Direction of the Magnetic Force: The Right Hand Rule
So far we have described the magnitude of the magnetic force on a moving electric charge, but not the direction. The magnetic field is a vector field, thus the force applied will be oriented in a particular direction. There is a clever way to determine this direction using nothing more than your right hand . The direction of the magnetic force F is perpendicular to the plane formed by v and B, as determined by the right hand rule, which is illustrated in the figure above. The right hand rule states that: to determine the direction of the magnetic force on a positive moving charge, ƒ, point the thumb of the right hand in the direction of v, the fingers in the direction of B, and a perpendicular to the palm points in the direction of F.
Right Hand Rule
Magnetic fields exert forces on moving charges. This force is one of the most basic known. The direction of the magnetic force on a moving charge is perpendicular to the plane formed by v and B and follows right hand rule–1 (RHR-1) as shown. The magnitude of the force is proportional to q, v, B, and the sine of the angle between v and B.

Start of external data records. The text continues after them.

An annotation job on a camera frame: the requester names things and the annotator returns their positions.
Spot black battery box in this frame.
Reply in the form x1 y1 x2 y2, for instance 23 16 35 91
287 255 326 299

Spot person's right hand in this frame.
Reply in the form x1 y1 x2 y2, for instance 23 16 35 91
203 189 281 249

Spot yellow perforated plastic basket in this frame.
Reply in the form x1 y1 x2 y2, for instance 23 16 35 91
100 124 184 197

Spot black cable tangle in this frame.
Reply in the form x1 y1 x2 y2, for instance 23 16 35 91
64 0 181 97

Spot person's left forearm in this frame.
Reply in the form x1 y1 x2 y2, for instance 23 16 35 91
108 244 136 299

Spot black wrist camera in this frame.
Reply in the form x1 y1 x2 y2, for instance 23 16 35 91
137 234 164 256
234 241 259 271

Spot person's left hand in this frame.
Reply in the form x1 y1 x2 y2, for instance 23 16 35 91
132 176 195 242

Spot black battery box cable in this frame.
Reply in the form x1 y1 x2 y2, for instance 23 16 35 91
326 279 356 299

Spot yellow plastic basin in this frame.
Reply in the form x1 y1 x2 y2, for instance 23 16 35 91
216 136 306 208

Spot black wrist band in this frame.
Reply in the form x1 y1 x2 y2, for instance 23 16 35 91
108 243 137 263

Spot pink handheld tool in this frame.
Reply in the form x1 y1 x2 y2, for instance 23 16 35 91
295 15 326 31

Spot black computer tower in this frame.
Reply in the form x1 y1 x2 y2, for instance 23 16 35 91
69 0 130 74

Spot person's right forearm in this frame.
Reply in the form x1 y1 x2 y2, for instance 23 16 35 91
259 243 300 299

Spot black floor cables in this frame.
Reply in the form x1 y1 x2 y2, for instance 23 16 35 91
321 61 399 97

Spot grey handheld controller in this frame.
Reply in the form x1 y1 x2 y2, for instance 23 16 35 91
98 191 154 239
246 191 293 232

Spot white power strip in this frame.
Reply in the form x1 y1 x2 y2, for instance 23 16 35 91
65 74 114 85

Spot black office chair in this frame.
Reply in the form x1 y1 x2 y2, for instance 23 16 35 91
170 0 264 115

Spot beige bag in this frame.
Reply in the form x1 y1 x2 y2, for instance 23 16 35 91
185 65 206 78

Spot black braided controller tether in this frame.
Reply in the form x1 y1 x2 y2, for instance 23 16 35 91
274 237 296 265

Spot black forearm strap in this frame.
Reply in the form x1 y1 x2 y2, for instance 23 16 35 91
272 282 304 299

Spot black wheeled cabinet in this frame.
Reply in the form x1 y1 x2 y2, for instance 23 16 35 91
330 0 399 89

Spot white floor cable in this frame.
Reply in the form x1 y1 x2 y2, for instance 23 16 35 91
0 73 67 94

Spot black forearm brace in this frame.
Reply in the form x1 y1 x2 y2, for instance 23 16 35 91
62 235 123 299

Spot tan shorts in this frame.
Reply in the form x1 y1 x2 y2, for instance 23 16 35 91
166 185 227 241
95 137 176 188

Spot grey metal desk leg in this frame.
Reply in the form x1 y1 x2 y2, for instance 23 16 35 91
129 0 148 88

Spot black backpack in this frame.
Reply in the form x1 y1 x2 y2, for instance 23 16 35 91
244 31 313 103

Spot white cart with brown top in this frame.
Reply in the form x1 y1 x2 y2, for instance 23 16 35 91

One way to remember this is that there is one velocity, represented accordingly by the thumb. There are many field lines, represented accordingly by the fingers. The force is in the direction you would push with your palm. The force on a negative charge is in exactly the opposite direction to that on a positive charge. Because the force is always perpendicular to the velocity vector, a pure magnetic field will not accelerate a charged particle in a single direction, however will produce circular or helical motion (a concept explored in more detail in future sections). It is important to note that magnetic field will not exert a force on a static electric charge. These two observations are in keeping with the rule that magnetic fields do no work.